As an industry that is seeing heightened attention due to the increasing number of cyberattacks that are plaguing governments and companies globally, there are a number of key trends that are currently taking center stage. What trends stand out for xorlab?

“One of the key trends, as already mentioned, is that of remote working, along with the main aim of making it safe,” Barresi said.

Alongside remote working, Barresi mentioned supply chain and ransomware attacks, and cloud security management as other top trends.

He also noted the challenges around communication, “There are also trends in communication, not just by means of email but also in platforms like Slack and internal messaging channels. We’re starting to understand that email is not the only communication channel that can be attacked. Communication channels like Teams or Zoom can also be attack vectors.”

“If you invite people who you don’t know that well, you may never know what kind of things may be shared through those channels. In addition, social engineering attacks are getting more sophisticated, with attackers constantly investing in their tools and infrastructure.”

Plans going forward

Going forward, xorlab has its sights set on growth and expansion. Barresi remarked, “We did a Series A at the end of last year and now it’s all about growth, expansion, and bringing our technology to other regions. We have a strong customer base in Switzerland already, and we are now expanding into Germany and Austria. We are also looking at the UK and the US.”

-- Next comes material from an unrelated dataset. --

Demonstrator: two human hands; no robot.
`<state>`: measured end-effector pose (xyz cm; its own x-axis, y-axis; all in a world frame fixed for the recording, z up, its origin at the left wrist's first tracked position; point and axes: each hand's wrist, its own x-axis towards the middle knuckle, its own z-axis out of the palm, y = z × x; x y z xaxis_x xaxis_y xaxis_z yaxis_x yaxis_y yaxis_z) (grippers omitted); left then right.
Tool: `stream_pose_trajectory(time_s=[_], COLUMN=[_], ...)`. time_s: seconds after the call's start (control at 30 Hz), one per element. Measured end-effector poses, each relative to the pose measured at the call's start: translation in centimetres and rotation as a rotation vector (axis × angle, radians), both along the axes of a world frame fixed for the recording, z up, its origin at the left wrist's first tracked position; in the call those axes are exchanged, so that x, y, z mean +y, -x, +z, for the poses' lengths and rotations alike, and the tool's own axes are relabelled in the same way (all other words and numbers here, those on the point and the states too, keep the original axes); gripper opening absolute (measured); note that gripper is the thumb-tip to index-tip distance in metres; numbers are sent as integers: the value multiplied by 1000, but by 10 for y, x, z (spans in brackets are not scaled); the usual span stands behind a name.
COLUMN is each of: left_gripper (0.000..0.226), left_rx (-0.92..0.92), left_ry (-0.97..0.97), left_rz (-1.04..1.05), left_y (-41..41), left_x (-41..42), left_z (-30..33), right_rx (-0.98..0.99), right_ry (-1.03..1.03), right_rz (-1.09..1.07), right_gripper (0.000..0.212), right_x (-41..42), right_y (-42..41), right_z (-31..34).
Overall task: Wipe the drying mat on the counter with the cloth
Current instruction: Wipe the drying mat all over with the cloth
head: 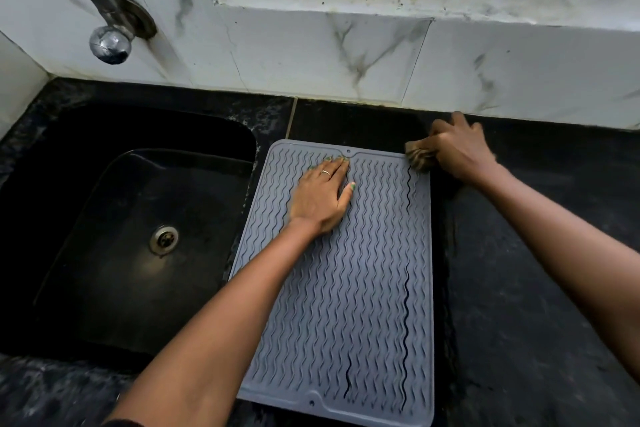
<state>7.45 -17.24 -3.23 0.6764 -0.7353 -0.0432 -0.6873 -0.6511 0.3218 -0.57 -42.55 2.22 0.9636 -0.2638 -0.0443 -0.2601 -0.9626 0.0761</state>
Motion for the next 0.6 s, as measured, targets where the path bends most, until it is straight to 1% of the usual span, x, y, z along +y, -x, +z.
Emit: stream_pose_trajectory(time_s=[0.03, 0.1, 0.13, 0.17, 0.2, 0.23, 0.27, 0.3, 0.47, 0.53, 0.6], left_gripper=[55, 53, 51, 51, 50, 50, 51, 51, 52, 53, 54], left_rx=[3, 3, 3, 8, 11, 12, 12, 14, 24, 27, 27], left_ry=[5, 25, 39, 52, 59, 59, 53, 48, 38, 9, -27], left_rz=[5, 17, 26, 34, 37, 35, 26, 15, -8, -19, -25], left_y=[1, 1, 2, 3, 3, 2, 1, 0, -3, -3, -2], left_x=[-1, -2, -3, -4, -4, -4, -3, -2, 1, 1, 1], left_z=[1, 2, 2, 2, 2, 2, 2, 2, 3, 3, 0], right_rx=[-39, -248, -334, -364, -329, -251, -165, -114, -140, -100, -108], right_ry=[-17, -126, -193, -234, -242, -231, -216, -197, -97, -60, -89], right_rz=[-32, -88, -46, 37, 142, 237, 286, 285, 106, -26, -203], right_gripper=[30, 31, 30, 30, 28, 26, 28, 30, 34, 33, 30], right_x=[-3, 8, 23, 41, 63, 84, 98, 103, 72, 64, 58], right_y=[2, 5, 6, 7, 7, 6, 6, 5, -18, -31, -38], right_z=[6, 18, 20, 18, 11, 2, -8, -16, -19, -14, -8])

“As cybersecurity threats are always changing, the product we are developing will never be done and we will have to continuously invest and innovate. This is something we are already doing. We aim to not only expand on the customer side but also to mature as a company and push our product and technology forward.”

While the company has predominantly focused on email security in the past, Barresi stressed that xorlab’s aim is to build a comprehensive communication and collaboration security layer throughout multiple services in the years to come.